Ignoring, to the moment, exogenous shocks and variations in utility across geographies, the aggregate relation between income and consumption continues to be a central theme in economics. The figure below concisely summarizes one facet of problem. In the 1930s, John Meynard Keynes conjectured that as incomes rise, the typical propensity to eat would fall. The common propensity to take may be the amount of consumption divided through the a higher level income, or the slope of the line through the origin for the consumption function. He estimated this relationship empirically and found it to be true inside short-run (mostly based on cross-sectional data). The bigger the income, the reduced the common propensity to consume. This type of consumption function is labeled "A" within the figure below (note the rather flat slope of the curve). In the 1940s, another macroeconomist, Simon Kuznets, estimated long-run consumption functions which indicated that the marginal propensity to use was rather constant (using time series data). This sort of consumption function is shown as "B" in the figure below (note the higher slope and zero-zero intercept). The typical propensity to consume is constant.





Is it declining or perhaps is it constant? A amount of other economists, notably Franco Modigliani and Milton Friedman, within the 1950s (and Irving Fisher earlier), explained why the two functions were different using various assumptions on intertemporal budget constraints, savings, and wealth. The shorter enough time horizon, the harder consumption can depend upon wealth (earned in previous years) and business cycles. In the long-run, however, the propensity to consume is more constant. Similarly, in the long run, households without any income eventually have zero consumption (wealth is depleted).
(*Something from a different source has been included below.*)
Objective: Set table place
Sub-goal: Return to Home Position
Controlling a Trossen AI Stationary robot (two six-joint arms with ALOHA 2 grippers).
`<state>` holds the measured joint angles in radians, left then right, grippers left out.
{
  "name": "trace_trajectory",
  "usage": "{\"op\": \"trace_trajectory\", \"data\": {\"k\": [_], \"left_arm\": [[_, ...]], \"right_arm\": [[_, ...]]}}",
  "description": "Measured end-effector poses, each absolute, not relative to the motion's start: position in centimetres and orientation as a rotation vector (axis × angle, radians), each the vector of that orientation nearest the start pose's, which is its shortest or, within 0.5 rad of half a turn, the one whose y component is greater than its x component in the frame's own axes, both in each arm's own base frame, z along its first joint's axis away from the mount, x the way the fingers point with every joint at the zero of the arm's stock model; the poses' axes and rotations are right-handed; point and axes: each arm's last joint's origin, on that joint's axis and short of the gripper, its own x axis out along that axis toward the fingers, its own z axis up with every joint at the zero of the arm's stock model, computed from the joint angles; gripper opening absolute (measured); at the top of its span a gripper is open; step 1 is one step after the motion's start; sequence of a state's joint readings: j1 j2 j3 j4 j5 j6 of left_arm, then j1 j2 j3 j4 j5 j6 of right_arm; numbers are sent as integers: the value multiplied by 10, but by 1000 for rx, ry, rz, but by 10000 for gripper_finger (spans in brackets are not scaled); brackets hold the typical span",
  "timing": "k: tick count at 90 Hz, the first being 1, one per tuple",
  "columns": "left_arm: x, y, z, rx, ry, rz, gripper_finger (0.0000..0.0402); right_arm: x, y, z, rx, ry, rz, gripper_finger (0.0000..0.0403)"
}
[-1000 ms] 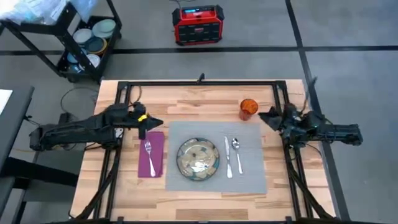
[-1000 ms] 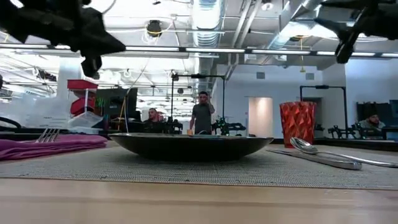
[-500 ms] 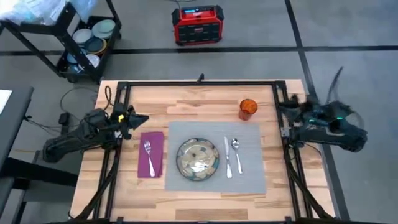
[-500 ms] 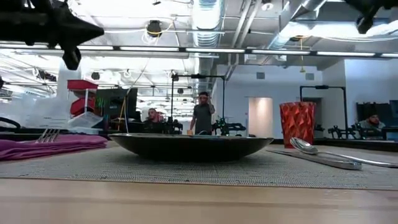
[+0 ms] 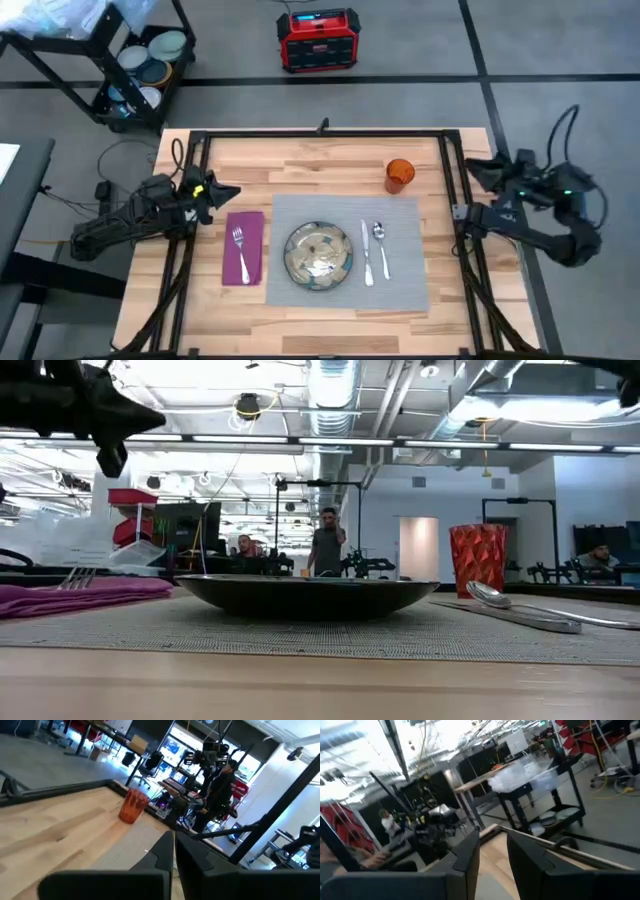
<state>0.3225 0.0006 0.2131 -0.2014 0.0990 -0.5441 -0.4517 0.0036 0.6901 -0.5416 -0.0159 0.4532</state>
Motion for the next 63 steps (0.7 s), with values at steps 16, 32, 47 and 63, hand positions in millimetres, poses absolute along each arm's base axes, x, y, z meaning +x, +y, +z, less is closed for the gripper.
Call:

Whilst the debate surrounding beliefs about how precisely income and consumption are related is interesting, with this study an extremely particular school of thought is adopted. In particular, we are thinking about the latent interest in hospital operating room cabinets, cases, tables, and also other furniture across the states or union territories and cities of India. The smallest cities have few inhabitants. I assume that most of these cities fall along a "long-run" aggregate consumption function. This long-run function applies despite some of those states or union territories having wealth; current income dominates the latent need for hospital operating room cabinets, cases, tables, along with other furniture. So, latent demand in the long-run includes a zero intercept. However, I allow different propensities to eat (including located on consumption functions with differing slopes, which may account for differences in industrial organization, and end-user preferences).

Given this overriding philosophy, I am going to now describe the methodology accustomed to make the latent demand estimates for hospital operating room cabinets, cases, tables, and also other furniture in India. Since ICON Group has asked me to apply this methodology to a large quantity of categories, the rather academic discussion below is general and may be applied to some wide number of categories and geographic locations, not just hospital operating room cabinets, cases, tables, along with other furniture in India.

Step 1. Product Definition and Data Collection

Any study of latent demand requires that some standard be established to define "efficiently served". Having implemented various alternatives and matched these with market outcomes, I have found that the optimal approach is always to think that certain key indicators are much more likely to reflect efficiency than others. These indicators get greater weight than the others inside estimation of latent demand compared to others which is why no known data are available. Of the countless alternatives, We've found the assumption that the highest aggregate income and highest income-per-capita markets reflect the best standards for "efficiency". High aggregate income alone is not sufficient (i.e. some cities have high aggregate income, but low income per capita and can not assumed to get efficient). Aggregate income could be operationalized in a very quantity of ways, including gross domestic product (for industrial categories), or total disposable income (for household categories; population times average income per capita, or number of households... --This text refers on the Digital edition.